- _Data for this task_:
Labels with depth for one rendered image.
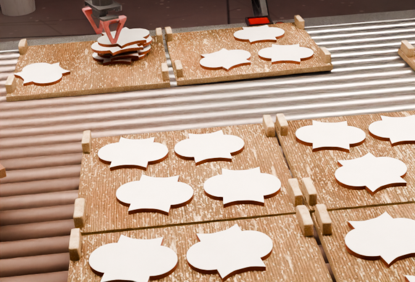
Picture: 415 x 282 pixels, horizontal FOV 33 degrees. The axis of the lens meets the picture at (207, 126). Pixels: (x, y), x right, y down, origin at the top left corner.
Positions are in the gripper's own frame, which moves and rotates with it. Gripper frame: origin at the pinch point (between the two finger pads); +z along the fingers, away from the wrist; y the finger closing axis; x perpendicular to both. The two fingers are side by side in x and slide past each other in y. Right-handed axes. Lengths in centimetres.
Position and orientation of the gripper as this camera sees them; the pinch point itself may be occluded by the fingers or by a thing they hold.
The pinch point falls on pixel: (105, 35)
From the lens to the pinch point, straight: 194.7
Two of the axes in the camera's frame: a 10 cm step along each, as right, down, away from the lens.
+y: 5.2, 3.7, -7.7
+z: 0.3, 8.9, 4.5
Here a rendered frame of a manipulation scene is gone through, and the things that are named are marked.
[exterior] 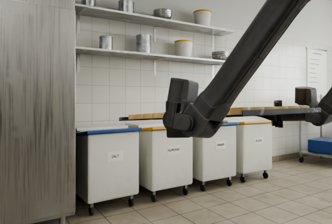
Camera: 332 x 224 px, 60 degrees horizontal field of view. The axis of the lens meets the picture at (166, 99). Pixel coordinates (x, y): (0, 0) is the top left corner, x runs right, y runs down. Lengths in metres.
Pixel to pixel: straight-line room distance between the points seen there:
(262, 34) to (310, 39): 5.50
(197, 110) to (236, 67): 0.12
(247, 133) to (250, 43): 3.17
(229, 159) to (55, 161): 2.02
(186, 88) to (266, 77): 4.35
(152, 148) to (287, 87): 3.17
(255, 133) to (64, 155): 2.39
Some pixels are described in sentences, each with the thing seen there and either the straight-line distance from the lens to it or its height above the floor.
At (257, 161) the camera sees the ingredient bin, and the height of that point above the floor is 0.25.
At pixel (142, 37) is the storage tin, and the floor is 1.75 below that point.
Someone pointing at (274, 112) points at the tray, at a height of 1.01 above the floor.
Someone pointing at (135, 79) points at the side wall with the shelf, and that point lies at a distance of 3.50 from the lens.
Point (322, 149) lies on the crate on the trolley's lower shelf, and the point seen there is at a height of 0.26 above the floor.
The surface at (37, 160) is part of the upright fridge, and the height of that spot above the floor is 0.60.
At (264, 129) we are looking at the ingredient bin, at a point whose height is 0.66.
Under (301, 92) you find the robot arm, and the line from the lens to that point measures 1.15.
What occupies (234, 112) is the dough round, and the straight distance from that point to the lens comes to 0.74.
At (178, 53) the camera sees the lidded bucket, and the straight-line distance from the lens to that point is 3.63.
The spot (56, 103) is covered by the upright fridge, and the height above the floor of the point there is 1.01.
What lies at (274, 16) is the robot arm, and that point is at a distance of 0.58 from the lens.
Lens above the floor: 1.04
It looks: level
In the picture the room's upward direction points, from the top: straight up
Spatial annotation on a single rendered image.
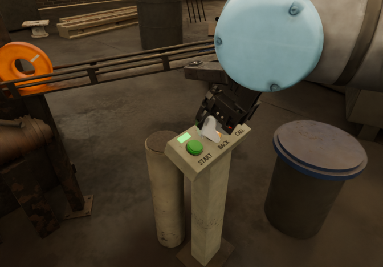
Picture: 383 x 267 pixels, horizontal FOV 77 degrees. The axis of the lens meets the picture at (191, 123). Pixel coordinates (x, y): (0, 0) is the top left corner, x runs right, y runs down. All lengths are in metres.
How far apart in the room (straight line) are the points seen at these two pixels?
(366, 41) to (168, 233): 0.93
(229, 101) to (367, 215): 1.13
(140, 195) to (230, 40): 1.14
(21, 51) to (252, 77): 0.79
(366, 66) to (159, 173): 0.65
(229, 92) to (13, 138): 0.76
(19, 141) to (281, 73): 0.89
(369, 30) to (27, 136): 0.94
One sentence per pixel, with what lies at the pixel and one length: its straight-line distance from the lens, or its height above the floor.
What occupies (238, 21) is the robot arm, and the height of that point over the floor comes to 0.95.
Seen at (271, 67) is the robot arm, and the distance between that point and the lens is 0.22.
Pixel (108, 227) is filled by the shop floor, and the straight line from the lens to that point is 1.23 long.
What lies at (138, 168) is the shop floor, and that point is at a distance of 1.44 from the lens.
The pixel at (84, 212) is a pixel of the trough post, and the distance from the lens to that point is 1.31.
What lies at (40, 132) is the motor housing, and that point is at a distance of 1.00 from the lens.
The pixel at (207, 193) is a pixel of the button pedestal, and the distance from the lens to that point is 0.72.
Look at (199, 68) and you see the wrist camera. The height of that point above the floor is 0.82.
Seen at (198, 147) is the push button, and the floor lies 0.61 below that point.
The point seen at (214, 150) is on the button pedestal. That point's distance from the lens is 0.62.
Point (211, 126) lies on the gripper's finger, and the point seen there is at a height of 0.71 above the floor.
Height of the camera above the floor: 0.99
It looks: 34 degrees down
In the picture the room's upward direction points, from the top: straight up
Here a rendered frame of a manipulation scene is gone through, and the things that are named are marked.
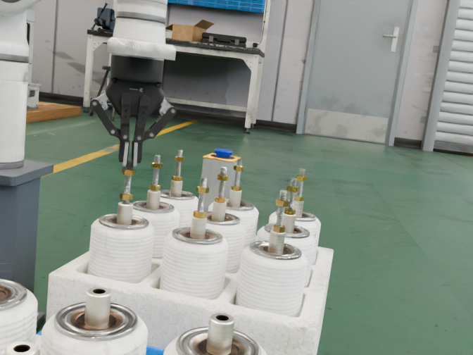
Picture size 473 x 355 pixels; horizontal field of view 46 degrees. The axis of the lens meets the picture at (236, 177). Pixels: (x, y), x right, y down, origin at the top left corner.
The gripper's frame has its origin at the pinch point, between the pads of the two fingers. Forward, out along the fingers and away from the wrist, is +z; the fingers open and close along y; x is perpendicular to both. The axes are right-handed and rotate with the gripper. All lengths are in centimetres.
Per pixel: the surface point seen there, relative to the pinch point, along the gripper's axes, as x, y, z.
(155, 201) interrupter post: -9.1, -5.6, 9.4
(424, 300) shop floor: -30, -77, 37
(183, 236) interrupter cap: 6.9, -8.0, 10.4
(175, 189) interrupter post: -19.6, -10.5, 9.6
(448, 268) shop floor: -55, -101, 37
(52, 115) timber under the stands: -367, 36, 35
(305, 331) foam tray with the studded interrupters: 20.9, -22.8, 18.3
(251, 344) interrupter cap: 39.0, -9.4, 10.2
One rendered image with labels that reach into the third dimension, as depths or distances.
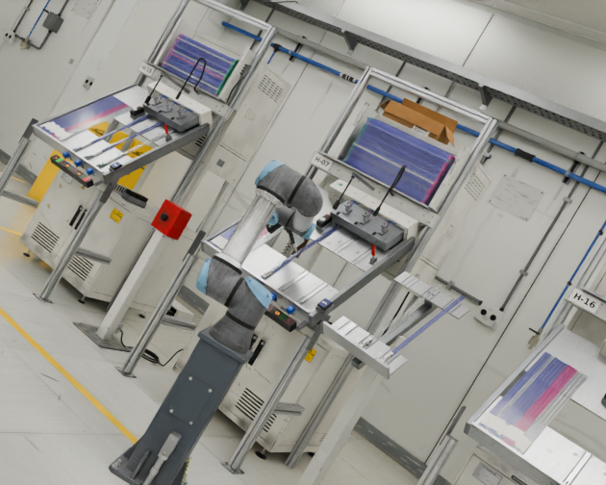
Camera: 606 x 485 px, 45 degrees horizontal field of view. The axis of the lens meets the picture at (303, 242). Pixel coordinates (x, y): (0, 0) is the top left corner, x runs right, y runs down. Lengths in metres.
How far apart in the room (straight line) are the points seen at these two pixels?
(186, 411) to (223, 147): 2.20
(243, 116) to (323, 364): 1.73
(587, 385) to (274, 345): 1.37
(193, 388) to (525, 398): 1.23
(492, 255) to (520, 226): 0.26
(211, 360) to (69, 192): 2.25
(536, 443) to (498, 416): 0.15
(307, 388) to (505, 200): 2.18
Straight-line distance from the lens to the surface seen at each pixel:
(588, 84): 5.16
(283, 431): 3.42
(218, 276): 2.50
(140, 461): 2.62
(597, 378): 3.09
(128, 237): 4.21
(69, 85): 7.55
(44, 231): 4.59
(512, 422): 2.81
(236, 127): 4.42
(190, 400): 2.54
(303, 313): 3.06
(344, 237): 3.44
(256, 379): 3.49
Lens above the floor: 1.06
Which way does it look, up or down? 2 degrees down
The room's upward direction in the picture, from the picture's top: 30 degrees clockwise
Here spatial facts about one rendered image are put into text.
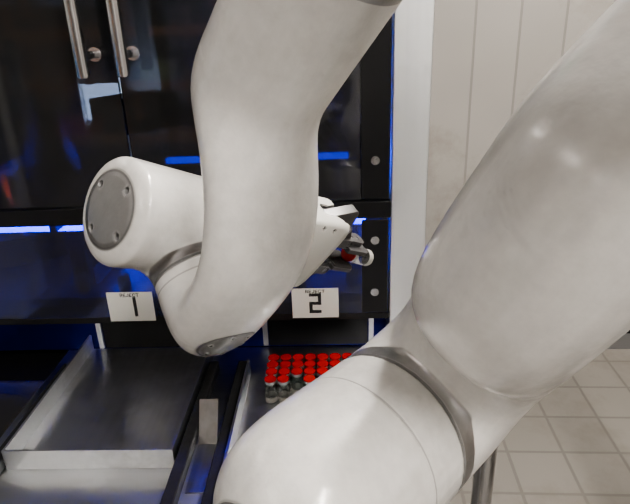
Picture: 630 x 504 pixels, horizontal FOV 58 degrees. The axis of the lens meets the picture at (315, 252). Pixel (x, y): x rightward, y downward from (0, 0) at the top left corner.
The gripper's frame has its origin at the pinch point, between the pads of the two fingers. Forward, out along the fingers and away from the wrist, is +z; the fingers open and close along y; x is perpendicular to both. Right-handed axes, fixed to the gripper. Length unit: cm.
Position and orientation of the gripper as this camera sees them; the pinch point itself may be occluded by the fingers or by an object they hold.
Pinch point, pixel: (342, 251)
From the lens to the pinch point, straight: 67.6
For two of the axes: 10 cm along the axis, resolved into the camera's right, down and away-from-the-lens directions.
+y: -6.3, 6.9, 3.7
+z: 5.9, 1.0, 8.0
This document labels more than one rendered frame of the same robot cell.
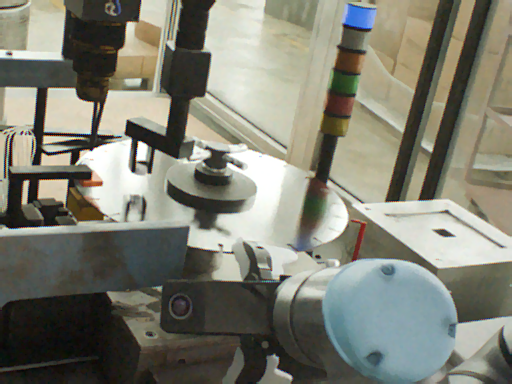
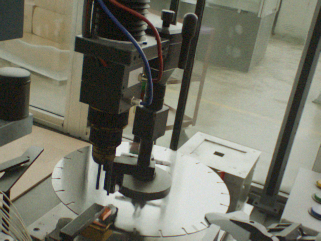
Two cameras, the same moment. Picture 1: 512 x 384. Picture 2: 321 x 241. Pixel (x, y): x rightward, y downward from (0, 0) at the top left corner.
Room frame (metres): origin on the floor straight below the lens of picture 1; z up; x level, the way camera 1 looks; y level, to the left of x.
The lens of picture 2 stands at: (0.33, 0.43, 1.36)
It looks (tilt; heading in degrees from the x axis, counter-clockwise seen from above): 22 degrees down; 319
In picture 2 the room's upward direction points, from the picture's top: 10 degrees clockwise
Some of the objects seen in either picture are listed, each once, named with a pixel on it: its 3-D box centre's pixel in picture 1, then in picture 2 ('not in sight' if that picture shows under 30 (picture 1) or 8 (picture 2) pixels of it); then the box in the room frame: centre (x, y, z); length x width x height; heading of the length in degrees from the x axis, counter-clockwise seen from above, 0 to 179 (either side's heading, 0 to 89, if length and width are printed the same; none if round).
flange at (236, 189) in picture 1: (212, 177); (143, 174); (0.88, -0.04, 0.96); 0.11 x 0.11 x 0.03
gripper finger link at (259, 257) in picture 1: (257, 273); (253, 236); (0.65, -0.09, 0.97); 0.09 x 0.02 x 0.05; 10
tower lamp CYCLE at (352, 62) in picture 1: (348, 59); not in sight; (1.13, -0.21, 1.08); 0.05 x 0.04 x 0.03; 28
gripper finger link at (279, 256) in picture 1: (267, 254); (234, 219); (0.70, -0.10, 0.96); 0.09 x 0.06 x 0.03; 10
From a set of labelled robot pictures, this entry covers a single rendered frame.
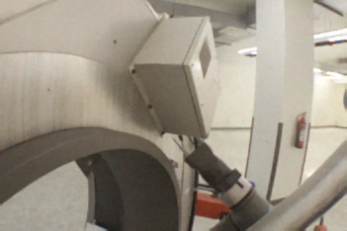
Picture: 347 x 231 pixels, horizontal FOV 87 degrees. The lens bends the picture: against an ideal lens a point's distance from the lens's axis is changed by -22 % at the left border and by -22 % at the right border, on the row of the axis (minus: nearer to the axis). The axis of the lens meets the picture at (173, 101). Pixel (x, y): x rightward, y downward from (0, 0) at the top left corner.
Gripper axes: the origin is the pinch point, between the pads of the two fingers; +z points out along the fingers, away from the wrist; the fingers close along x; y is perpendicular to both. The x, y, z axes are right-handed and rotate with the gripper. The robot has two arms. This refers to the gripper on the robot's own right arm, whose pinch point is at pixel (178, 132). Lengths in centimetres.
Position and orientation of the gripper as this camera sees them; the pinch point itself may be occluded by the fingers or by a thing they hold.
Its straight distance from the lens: 63.2
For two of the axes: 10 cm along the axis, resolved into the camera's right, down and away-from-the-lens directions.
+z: -6.8, -6.7, 2.8
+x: 7.3, -6.1, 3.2
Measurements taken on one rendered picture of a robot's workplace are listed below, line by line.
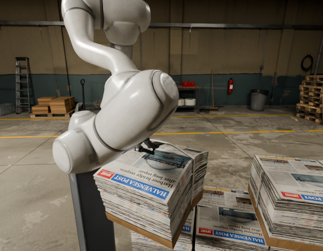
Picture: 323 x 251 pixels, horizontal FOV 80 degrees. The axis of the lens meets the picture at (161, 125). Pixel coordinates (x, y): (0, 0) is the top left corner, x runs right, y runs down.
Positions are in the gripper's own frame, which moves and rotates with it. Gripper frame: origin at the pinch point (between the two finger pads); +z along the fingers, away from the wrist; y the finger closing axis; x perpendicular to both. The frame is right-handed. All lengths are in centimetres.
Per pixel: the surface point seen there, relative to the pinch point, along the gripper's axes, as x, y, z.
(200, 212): 13, 45, 20
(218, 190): 16, 44, 41
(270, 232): 43, 39, 15
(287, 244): 49, 42, 16
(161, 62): -328, -79, 568
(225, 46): -138, -150, 689
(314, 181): 55, 20, 30
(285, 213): 46, 29, 14

- _Task to complete_: Could you set down, word for word, only the lines above from the line with "Someone pointing at (274, 112)" to the line with "Point (322, 149)", including both?

- _Written response_:
Someone pointing at (274, 112) points at the tray, at a height of 1.01 above the floor.
Someone pointing at (135, 79) points at the side wall with the shelf, and that point lies at a distance of 3.50 from the lens.
Point (322, 149) lies on the crate on the trolley's lower shelf, and the point seen there is at a height of 0.26 above the floor.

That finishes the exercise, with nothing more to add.